- First tankōbon volume cover

彼女の友達
- Written by: Jura
- Published by: Kodansha
- Imprint: Young Magazine KC
- Magazine: YanMaga Web
- Original run: May 21, 2021 – present
- Volumes: 7
- Directed by: Takashi Andō
- Written by: Gokō Shiraki
- Studio: Quad
- Original network: Tokyo MX, BS11 (censored)
- Original run: October 5, 2026 – scheduled
- Anime and manga portal

= Kanojo no Tomodachi =

Japanese manga series

 (彼女の友達, Kanojo no Tomodachi) is a Japanese manga series written and illustrated by Jura. It began serialization on Kodansha's YanMaga Web online service in May 2021, with seven volumes published as of July 2026. An anime television series adaptation produced by Quad is set to premiere in October 2026.

==Plot==
The series follows Takeru Hidaka, a high school student who is currently in a relationship with his classmate Kaori Koga. One day, Tomoko Yoshioka, Kaori's best friend, invites herself to join the two during their karaoke date. During the date, Tomoko starts seducing Takeru, asking him to start a relationship with her. Despite Takeru's initial hesitation, claiming his loyalty to Kaori, he finds her too attractive and reluctantly starts cheating on Kaori with her.

==Characters==
- Takeru Hidaka (日髙 タケル, Hidaka Takeru)

Kaori's classmate and boyfriend, he is a high school student who wears glasses. He is planning to enter medical school after graduation.
- Kaori Koga (古河 カオリ, Koga Kaori)

Takeru's classmate and girlfriend. The two began dating after she confessed to him, but in reality, Takeru had always been more interested in Tomoko.
- Tomoko Yoshioka (吉岡 トモコ, Yoshioka Tomoko)

Takeru and Kaori's classmate, and Kaori's best friend. Takeru often glanced at her in school but had been unable to make a move on her at first. After the karaoke date, he starts a secret relationship with her.
- Miyuki (ミユキ)

- Kaori's mother (カオリの母, Kaori no Haha)

==Media==
===Manga===
The series is written and illustrated by Jura, a manga artist who was previously noted for their adult doujin works. It began serialization on Kodansha's YanMaga Web service on May 21, 2021; the series is also serialized on the Comic Days and Magazine Pocket services. The first tankōbon volume was released on January 20, 2022. Gravure model Shiro Seyama cosplayed as Tomoko Yoshioka in Weekly Young Magazine to promote the volume's release. Seven volumes have been released as of July 17, 2026. A special full-color volume featuring selected chapters was released on November 20, 2024.

| No. | Release date | ISBN |
|---|---|---|
| 1 | January 20, 2022 | 978-4-06-520467-2 |
| 2 | September 20, 2022 | 978-4-06-521342-1 |
| 3 | June 20, 2023 | 978-4-06-522292-8 |
| 4 | February 20, 2024 | 978-4-06-534680-8 |
| 5 | November 20, 2024 | 978-4-06-537475-7 |
| FC | November 20, 2024 | 978-4-06-538167-0 |
| 6 | October 20, 2025 | 978-4-06-540538-3 |
| 7 | July 17, 2026 | 978-4-06-543810-7 |

===Anime===
An anime television series adaptation produced under WWWave Corporation's Deregula anime label was announced on May 6, 2026. It will be produced by Quad and directed by Takashi Andō, with series composition handled by Gokō Shiraki, and characters designed by Ryūji Iwata.
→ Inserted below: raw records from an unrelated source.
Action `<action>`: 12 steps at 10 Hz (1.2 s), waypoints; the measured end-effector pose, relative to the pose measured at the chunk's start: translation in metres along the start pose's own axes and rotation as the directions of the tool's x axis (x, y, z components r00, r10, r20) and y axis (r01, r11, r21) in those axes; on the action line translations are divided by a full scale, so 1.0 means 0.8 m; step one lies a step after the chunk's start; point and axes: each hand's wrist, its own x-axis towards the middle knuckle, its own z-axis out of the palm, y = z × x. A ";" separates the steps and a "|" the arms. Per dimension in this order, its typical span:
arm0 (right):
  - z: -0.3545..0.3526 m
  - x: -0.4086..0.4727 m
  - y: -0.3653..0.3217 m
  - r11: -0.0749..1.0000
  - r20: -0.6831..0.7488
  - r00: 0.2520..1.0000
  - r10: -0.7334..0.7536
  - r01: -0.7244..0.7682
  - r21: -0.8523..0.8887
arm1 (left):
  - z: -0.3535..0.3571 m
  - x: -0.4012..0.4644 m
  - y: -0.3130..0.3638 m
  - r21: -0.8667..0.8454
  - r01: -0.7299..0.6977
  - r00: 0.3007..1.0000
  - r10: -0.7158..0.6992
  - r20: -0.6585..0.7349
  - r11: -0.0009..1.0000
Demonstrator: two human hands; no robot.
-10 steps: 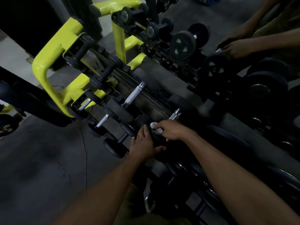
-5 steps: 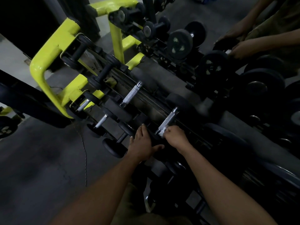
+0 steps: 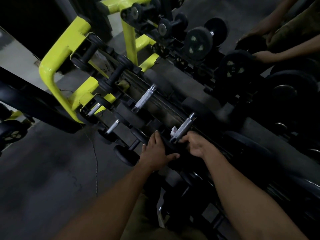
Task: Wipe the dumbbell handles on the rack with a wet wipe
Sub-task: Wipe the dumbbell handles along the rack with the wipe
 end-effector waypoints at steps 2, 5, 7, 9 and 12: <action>-0.003 0.001 0.004 0.939 -0.114 0.989 -0.099 0.131 0.319 | -0.001 0.000 0.001 0.013 0.009 1.000 -0.009 0.007 1.000; 0.003 0.009 0.005 0.617 -0.590 0.787 -0.181 0.558 0.555 | -0.001 -0.001 0.002 0.006 0.014 1.000 -0.014 0.009 1.000; 0.013 -0.003 0.025 0.704 -0.591 0.519 -0.617 0.699 -0.121 | 0.001 0.001 0.000 0.007 0.009 1.000 -0.009 0.005 1.000; 0.002 -0.002 0.037 0.300 -0.171 0.344 -0.923 0.366 -0.881 | 0.001 0.000 -0.001 0.006 0.003 1.000 -0.003 0.007 1.000; 0.001 -0.018 -0.010 -0.085 0.038 0.541 -0.840 -0.063 -0.994 | 0.000 -0.002 0.001 0.006 0.001 1.000 -0.001 0.000 1.000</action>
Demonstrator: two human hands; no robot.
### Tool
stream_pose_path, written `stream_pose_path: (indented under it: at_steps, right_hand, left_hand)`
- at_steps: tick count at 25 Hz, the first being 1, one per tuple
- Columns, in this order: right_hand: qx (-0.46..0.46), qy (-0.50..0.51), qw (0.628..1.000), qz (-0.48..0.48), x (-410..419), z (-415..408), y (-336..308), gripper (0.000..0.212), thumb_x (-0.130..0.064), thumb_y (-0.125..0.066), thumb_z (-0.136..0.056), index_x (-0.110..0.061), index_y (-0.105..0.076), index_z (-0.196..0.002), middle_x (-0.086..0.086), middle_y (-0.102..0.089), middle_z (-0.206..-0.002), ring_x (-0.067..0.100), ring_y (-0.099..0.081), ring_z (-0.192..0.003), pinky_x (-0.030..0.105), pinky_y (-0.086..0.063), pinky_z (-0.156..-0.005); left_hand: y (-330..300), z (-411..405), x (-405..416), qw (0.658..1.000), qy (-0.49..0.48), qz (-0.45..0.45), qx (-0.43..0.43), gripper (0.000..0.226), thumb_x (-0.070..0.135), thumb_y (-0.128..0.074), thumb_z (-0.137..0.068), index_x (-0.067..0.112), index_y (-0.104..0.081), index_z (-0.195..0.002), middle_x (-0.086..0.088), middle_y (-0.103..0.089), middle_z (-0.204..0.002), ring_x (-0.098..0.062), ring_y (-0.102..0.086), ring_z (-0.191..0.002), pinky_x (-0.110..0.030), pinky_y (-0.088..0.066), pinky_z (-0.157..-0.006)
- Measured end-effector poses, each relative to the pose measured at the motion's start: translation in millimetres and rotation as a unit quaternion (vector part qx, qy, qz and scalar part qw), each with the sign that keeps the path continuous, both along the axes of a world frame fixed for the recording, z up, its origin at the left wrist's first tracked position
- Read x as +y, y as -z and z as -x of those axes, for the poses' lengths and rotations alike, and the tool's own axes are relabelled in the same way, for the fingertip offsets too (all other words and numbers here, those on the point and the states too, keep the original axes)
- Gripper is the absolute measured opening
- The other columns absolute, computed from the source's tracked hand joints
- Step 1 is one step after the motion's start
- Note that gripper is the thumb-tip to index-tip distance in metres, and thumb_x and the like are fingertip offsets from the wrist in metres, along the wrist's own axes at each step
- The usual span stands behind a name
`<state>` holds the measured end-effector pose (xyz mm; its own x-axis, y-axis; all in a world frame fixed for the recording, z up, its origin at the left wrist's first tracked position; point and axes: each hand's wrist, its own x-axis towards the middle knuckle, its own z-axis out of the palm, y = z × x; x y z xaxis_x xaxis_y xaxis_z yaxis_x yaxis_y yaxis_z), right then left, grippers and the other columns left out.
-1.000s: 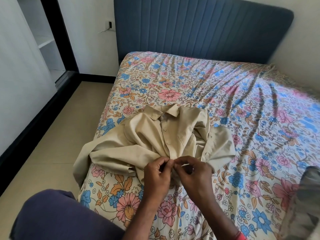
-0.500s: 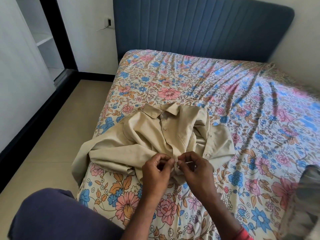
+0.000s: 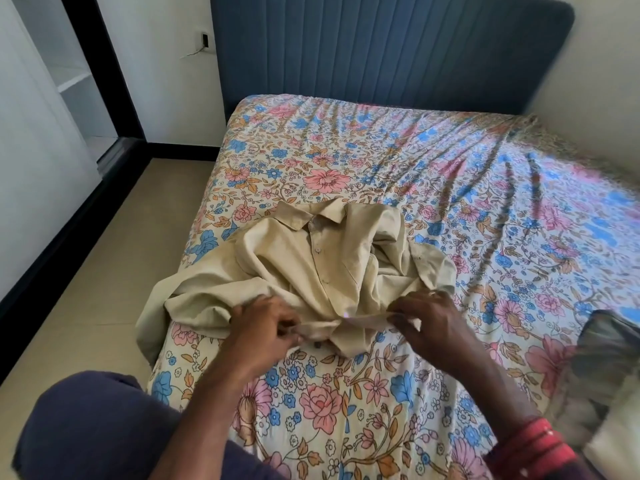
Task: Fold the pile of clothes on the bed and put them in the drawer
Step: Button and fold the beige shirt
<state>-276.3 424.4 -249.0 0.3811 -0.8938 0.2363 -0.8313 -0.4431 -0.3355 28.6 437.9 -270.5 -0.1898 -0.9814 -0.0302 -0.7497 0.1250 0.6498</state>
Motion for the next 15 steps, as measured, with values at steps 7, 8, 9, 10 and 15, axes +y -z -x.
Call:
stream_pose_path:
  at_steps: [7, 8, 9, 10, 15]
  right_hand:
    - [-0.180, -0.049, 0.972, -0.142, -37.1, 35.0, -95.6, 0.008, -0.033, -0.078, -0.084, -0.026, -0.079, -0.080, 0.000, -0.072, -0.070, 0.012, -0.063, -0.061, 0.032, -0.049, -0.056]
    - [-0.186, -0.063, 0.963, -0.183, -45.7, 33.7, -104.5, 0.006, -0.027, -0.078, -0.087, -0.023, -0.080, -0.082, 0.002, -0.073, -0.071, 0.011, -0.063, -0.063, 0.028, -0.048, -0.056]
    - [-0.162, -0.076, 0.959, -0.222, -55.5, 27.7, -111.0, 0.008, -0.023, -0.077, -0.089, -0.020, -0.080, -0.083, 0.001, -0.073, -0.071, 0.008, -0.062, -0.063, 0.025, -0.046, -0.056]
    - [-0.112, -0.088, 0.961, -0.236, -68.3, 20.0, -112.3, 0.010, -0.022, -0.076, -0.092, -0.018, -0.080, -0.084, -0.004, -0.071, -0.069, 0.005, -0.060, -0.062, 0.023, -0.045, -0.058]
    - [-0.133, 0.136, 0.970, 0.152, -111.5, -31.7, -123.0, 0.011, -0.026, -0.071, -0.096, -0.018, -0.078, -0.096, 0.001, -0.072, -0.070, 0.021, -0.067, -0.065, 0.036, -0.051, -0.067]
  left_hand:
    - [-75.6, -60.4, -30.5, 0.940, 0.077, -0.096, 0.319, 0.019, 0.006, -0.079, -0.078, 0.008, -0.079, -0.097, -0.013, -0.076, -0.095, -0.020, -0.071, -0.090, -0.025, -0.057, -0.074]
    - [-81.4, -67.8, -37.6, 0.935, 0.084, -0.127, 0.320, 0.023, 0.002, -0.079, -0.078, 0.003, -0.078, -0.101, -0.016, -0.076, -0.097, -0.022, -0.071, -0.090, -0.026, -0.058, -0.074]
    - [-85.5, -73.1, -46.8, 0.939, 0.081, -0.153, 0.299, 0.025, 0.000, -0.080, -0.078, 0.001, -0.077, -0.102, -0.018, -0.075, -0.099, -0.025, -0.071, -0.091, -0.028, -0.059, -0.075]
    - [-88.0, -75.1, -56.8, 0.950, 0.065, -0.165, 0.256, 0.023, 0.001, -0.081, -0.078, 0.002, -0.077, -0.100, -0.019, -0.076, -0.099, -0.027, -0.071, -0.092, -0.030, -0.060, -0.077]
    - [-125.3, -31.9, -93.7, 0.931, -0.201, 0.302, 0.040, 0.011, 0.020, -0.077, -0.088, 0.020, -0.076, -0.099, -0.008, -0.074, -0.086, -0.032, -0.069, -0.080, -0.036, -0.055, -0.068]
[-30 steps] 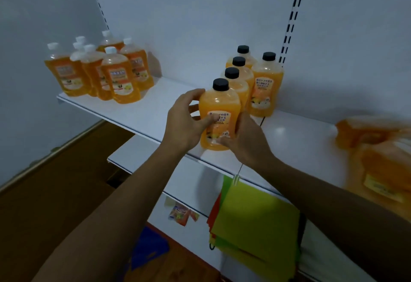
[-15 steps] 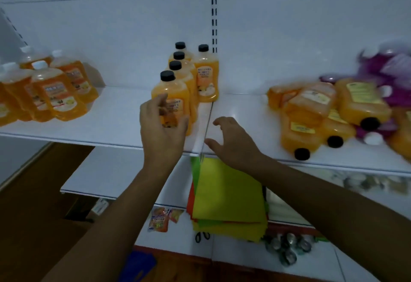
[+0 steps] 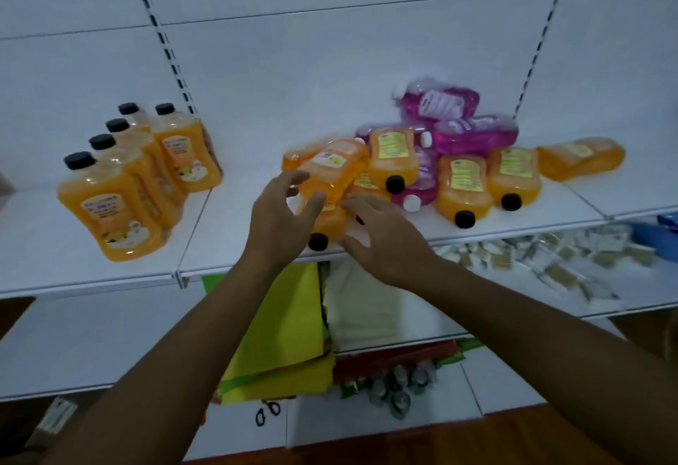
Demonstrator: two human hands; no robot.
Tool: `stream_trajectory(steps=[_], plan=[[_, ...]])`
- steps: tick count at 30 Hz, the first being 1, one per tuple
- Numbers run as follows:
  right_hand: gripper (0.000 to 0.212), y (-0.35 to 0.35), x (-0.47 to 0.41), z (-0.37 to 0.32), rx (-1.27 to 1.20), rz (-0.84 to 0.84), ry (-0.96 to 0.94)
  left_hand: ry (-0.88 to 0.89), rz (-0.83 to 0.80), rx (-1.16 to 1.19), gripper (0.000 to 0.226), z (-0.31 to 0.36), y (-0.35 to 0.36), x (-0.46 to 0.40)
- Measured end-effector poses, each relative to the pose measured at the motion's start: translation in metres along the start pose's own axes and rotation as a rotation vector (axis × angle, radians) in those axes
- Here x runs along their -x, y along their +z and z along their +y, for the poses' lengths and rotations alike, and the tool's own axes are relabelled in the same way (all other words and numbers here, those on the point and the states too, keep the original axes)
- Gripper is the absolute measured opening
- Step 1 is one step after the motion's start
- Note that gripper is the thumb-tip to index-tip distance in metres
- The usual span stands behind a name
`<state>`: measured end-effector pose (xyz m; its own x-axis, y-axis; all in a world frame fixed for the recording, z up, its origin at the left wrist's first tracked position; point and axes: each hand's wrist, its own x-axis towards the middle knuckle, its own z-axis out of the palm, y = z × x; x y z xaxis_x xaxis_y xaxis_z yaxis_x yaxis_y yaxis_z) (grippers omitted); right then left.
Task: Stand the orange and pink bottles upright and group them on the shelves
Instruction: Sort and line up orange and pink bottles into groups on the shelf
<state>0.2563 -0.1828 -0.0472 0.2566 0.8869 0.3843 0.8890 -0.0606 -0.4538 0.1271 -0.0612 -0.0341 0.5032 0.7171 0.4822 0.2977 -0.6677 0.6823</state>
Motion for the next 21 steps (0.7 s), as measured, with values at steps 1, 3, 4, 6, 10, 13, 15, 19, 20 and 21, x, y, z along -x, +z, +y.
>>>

The series is set to premiere on October 5, 2026, on Tokyo MX and BS11, with the AnimeFesta service exclusively streaming the anime's complete Deregula uncensored version. The opening theme song is "Gingira" (ギンギラ), performed by Airots, and the ending theme song is "False Love", performed by Ceui.

==Reception==
Following the release of the first volume, it was reported that reception was so positive that a reprint was quickly ordered. It was reported in November 2024 that the series had over 800,000 copies in circulation.